Still, Branch wisely never strays from the movement for long. Using narrative history to full effect, he ably captures the movement of the movement, matching the flow of events. Branch plunges down the personal waterfalls of its heroes, like Fannie Lou Hamer and Bob Moses, and also diligently traces the many smaller tributaries, including the long-forgotten struggle of St. Augustine. The natural dramatic center of the period is Freedom Summer, the well-known 1964 pilgrimage of elite Northern students to Mississippi for a voter-registration drive, and the climax becomes the Mississippi Freedom Democratic Party's attempt to be seated at the Democratic Convention that year.

But Branch's sweeping narrative also synthesizes much recent scholarship on Malcolm X to shed new light on his break with the Nation of Islam and his suffocating last days, and it quietly but persistently fleshes out Martin Luther King, Jr.'s successful efforts to forge alliances with American Jews. In Branch's first volume, Parting the Waters, King was the biographical subject as well as the center. Here, he stands firm as events grow more and more out of his control, swirling around him as he uses his new sway with the media to guide the spotlight toward lesser-known fights for freedom. In one instance, flying into St. Augustine to join mounting demonstrations there, he was blocked from entering a lunch establishment favored by out-of-town journalists. "We can't serve you," the owner told him. "We're not integrated." As Branch wryly notes, King replied that he would wait.

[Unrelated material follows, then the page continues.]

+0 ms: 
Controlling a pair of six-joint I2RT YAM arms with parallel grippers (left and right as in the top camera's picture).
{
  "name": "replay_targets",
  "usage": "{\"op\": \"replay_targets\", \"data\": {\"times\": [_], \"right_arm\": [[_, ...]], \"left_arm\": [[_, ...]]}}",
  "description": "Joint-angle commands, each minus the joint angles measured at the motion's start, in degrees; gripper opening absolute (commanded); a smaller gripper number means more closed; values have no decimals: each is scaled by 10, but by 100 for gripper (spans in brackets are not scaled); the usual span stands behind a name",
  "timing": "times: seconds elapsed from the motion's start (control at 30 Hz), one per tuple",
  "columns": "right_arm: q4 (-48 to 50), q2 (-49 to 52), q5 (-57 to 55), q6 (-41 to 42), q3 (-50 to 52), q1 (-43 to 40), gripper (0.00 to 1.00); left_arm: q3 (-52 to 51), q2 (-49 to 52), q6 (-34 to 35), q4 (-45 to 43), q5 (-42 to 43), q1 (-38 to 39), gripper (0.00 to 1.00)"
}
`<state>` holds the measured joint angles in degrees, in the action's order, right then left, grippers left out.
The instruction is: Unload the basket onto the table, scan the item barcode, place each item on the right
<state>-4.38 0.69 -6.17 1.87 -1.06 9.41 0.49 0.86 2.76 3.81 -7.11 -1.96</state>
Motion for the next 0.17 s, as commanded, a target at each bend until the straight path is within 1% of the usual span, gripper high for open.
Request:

The author zooms in so close on these day-to-day scenes of struggle that he's been criticized for not pulling back and offering broader analysis. But Branch's very strength lies in his ability to find meaning in history without contorting to impose one. His is a history of moments, like Peter Guralnick's brilliant, nuanced biography of Elvis, Last Train to Memphis; it's an accumulation of interactions, each with its own distinct emotional tenor. And this human interplay stays with you longer than any lecture on the "lessons" of civil rights.

There's another such moment, again in St. Augustine, that hints at how far the movement had come in the year following that meeting with the tape recorder. King left Andrew Young in town as his designated spokesman, promising to return with reinforcements, but local leader Hosea Williams took the departure as a brush-off, considering Young a "well-bred conciliator by nature" who was unlikely to lead a nonviolent uprising. Before a march, word came that white hoodlums were waiting for the marchers with knives and guns. Williams began whipping up enthusiasm in the church where movement people had gathered, but Young took him aside, saying, "Hosea, there must be 500 Klansmen down there... If we go down there, we'll get killed."

"We've got to go, Andy," Williams told him. "We've got to go."

Young relented, and redeemed himself in Williams's eyes by leading the group. But the police chief stopped them on the street, announcing there was "serious trouble" lurking around the corner in the darkness, and the law couldn't protect them.

There stood both the marchers and the movement in the mid-'60s, with white authority unwilling to help and white terror lurking in the abyss. Pillar of Fire is about how this dangerous road transformed those who took it, and how they, in turn, transformed America.